Where the property is jointly owned, only the proportion of the value attributable to the deceased should be included in the estate. It is crucial to find out whether the property is owned as joint tenants (‘joint owners’ in Scotland) or as tenants in common (‘common ownership’ in Scotland). The executors also need to know the relationship between any joint tenants as this determines the valuation method.



All late paid tax now carries interest at 3%. Where the tax has been outstanding for more than six months a 5% surcharge on the outstanding amount may also apply

Surcharge rates of up to 15% can apply for VAT paid just one day late. If you can only pay some of your tax bills it often makes sense to prioritise the VAT but we can help you decide.

A first step when faced with a tax bill you cannot pay should be to contact HMRC and make an arrangement to spread the bill over a number of months. This is called a Time to Pay agreement and can be done online if you owe HMRC less than £30,000. Where the debt is greater than £30,000 or you need more than a year to pay, you need to speak to an HMRC officer and provide more information. We can help you with that.

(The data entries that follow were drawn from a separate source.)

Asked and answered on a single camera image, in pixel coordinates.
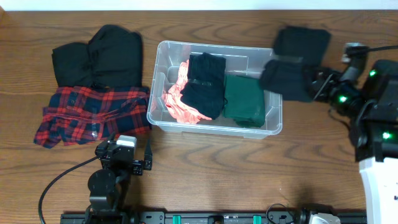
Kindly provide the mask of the red navy plaid shirt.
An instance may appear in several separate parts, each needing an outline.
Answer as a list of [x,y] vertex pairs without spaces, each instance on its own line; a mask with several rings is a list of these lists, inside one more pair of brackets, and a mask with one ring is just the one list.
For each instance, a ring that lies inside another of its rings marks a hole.
[[70,146],[112,134],[144,134],[151,130],[146,117],[149,97],[148,87],[59,87],[43,108],[34,143],[50,149],[60,142]]

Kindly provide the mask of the black garment with tape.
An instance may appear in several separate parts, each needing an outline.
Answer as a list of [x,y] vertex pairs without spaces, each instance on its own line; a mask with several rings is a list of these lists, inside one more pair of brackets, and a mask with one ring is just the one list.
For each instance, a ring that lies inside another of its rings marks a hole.
[[331,34],[323,29],[281,29],[273,43],[275,58],[265,64],[260,88],[286,101],[312,102],[313,70],[321,65],[330,39]]

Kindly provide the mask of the coral pink garment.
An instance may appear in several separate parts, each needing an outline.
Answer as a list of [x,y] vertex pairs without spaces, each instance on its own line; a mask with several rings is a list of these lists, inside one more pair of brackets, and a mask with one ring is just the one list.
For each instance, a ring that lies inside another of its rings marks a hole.
[[171,117],[175,118],[178,123],[197,124],[202,119],[211,120],[211,118],[201,114],[197,109],[181,101],[181,91],[188,82],[188,67],[189,60],[180,64],[176,83],[170,87],[168,92],[163,92],[162,99]]

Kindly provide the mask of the large black garment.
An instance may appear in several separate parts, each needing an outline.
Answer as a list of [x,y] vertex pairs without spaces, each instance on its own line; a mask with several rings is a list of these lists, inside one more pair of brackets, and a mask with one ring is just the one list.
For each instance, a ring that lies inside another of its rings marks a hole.
[[143,59],[140,33],[110,24],[87,43],[72,42],[52,50],[59,87],[141,87]]

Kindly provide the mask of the dark green garment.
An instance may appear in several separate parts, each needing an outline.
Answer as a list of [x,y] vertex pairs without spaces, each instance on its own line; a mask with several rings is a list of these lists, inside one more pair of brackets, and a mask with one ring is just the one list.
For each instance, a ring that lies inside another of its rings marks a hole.
[[227,75],[224,80],[223,116],[244,128],[260,128],[265,124],[264,91],[258,80],[251,77]]

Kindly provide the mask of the dark navy garment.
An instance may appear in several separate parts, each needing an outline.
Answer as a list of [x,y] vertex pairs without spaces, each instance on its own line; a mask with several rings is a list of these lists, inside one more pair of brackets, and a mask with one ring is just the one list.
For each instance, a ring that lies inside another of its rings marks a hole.
[[201,114],[216,119],[224,107],[226,59],[212,54],[190,55],[188,82],[181,101]]

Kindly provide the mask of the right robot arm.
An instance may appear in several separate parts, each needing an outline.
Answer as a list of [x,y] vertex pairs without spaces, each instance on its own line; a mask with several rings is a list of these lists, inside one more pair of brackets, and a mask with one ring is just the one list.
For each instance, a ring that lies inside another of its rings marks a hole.
[[397,62],[378,60],[362,88],[362,71],[328,68],[309,71],[310,94],[349,118],[349,140],[355,149],[368,223],[397,223]]

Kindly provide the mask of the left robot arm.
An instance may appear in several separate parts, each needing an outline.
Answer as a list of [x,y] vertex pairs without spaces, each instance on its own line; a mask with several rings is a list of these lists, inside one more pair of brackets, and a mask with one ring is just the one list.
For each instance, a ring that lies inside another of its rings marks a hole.
[[137,138],[115,134],[97,145],[95,155],[102,168],[92,174],[88,180],[91,208],[96,211],[116,210],[122,196],[121,183],[133,175],[142,175],[152,169],[153,153],[147,141],[143,160],[136,160],[134,153]]

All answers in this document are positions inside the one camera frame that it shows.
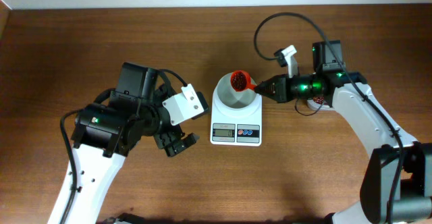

If you have income tax still outstanding from 2019-20 but you are due a tax repayment for 2020-21 you might assume that the repayment would be off-set against the tax due and prevent any further interest running. Unfortunately this is not how the tax rules work. The tax repayment for 2020-21 is generally off-set against the outstanding tax, but only with effect from the final deadline for submitting the tax return: 31 January 2022 for the 2020-21 tax return.

If your 2020-21 tax return was submitted earlier than 31 January 2022 we can ask that HMRC treats the effective date of the repayment off-set as the date when your tax return was logged as received by HMRC. This should remove much of the interest charged.